Wade stood up to leave,"I'm not trying to get to heaven Bob, I'm just trying to weasel my way out of Hell."

Bob just shook his head with a smile. They exchanged pleasantries and Wade left.

The Baptist church always rented a house for their current minister at the time. So this was the Barker's home that had burned. Iris had been allowed to stay in the house until a new minister was hired and moved to Gallagher. Wade was not charging Iris for the cottage where she was currently staying. He had yet to decide what to do with the property on which the burned house was located.

Walter had worked a deal to handle Wade's Cafe bill. At the end of each month they would settle up. Sometimes Walter owed Wade money, but more often Wade was in debt to Walter. Since Wade ate many of his meals in the Starlight Cafe, it was not unusual for him to send Walter cash to cover the amount of his tab that was more than the Starlight's monthly rent.

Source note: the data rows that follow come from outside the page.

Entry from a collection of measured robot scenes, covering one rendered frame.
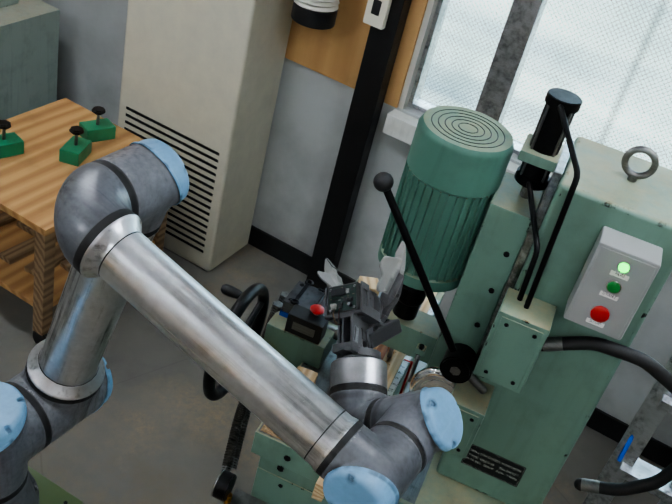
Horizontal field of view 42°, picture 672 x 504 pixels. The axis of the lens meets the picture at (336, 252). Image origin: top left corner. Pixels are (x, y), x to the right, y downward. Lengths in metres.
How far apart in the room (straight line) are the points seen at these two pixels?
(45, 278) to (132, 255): 1.68
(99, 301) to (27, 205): 1.35
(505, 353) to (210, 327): 0.57
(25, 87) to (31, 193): 0.96
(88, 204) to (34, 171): 1.77
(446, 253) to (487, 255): 0.07
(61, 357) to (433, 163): 0.76
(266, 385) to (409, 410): 0.21
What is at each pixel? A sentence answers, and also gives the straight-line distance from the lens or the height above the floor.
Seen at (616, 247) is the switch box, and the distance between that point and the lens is 1.42.
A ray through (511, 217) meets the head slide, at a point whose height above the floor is 1.41.
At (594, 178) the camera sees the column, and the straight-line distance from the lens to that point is 1.51.
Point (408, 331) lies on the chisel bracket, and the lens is 1.76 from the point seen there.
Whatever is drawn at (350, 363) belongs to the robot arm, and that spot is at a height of 1.26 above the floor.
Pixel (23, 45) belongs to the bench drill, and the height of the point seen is 0.60.
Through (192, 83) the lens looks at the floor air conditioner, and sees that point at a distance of 3.20.
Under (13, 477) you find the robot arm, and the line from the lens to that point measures 1.78.
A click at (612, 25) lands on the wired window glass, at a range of 2.88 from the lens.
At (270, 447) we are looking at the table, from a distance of 1.71.
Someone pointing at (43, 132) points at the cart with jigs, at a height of 0.53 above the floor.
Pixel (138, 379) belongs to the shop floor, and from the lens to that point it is 3.03.
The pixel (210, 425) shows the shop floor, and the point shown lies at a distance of 2.92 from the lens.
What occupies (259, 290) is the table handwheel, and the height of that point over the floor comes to 0.94.
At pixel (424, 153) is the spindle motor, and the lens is 1.52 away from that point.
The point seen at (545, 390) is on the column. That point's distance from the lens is 1.67.
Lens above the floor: 2.15
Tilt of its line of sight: 35 degrees down
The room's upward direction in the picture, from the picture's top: 15 degrees clockwise
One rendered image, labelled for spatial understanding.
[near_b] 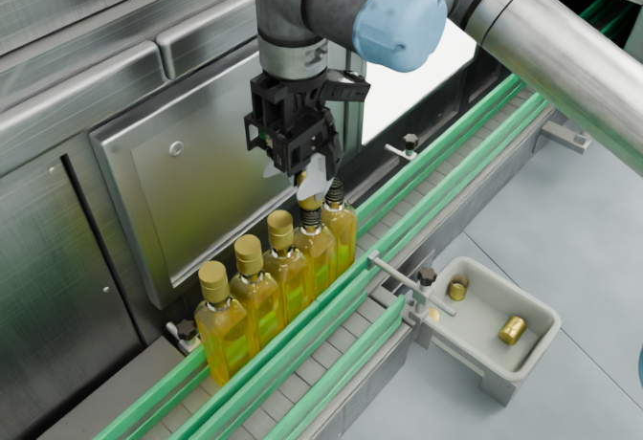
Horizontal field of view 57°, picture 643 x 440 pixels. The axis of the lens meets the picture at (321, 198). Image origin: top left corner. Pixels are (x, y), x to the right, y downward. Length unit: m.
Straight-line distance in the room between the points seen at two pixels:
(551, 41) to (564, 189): 0.95
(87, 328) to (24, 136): 0.37
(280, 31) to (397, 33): 0.14
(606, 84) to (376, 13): 0.21
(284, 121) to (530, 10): 0.27
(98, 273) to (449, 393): 0.63
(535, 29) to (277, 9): 0.24
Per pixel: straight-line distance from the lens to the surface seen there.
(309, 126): 0.68
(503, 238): 1.37
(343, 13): 0.53
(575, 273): 1.36
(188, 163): 0.82
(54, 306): 0.88
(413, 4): 0.51
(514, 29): 0.60
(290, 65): 0.62
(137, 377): 1.03
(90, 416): 1.02
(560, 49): 0.59
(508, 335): 1.16
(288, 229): 0.80
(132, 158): 0.75
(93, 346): 0.98
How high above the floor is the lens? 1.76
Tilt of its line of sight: 47 degrees down
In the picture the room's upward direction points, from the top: straight up

If the first of the month was on a Monday, Mae's rent would be a day late. She paid Wade with her tip money. Since the majority of that was in coins, she needed to go to the bank and have it converted to bills. If there was more there than her rent, she would have the bank deposit the difference into her Christmas Club Account. Of course, the Eldridge twins came in the office, together, to pay their rent in cash. The difference with them was that most cash payments were made directly to Wade. In turn he would work with Vivian on how the money was put on the books - or not. The twins rent was paid and noted in cash.

The pharmacy's rent was paid directly from the Rexall Corporation.  Other renters included the Haney's (the Barker's neighbor), Hugh McKissick (a young man the townspeople rarely saw), Bates (Anna Belle's chef),  as well as Andrew (Anna Belle's butler). Some of the other happy residents included Imogene and Joe Wadsworth (the town cop and his wife) and Hattie (the chef and partner at the Tea Room).

Since these businesses were seen as Gallagher "Institutions" it had been years since Wade had increased anyones rent. And chances were one was not coming in the future. An outsider could say that Wade owned a good deal of the town, which was true. Some would say he was building an empire. Wade looked at it as preserving Gallagher, and giving residents good clean well maintained homes for reasonable prices. Looking at it this way, it was a win-win.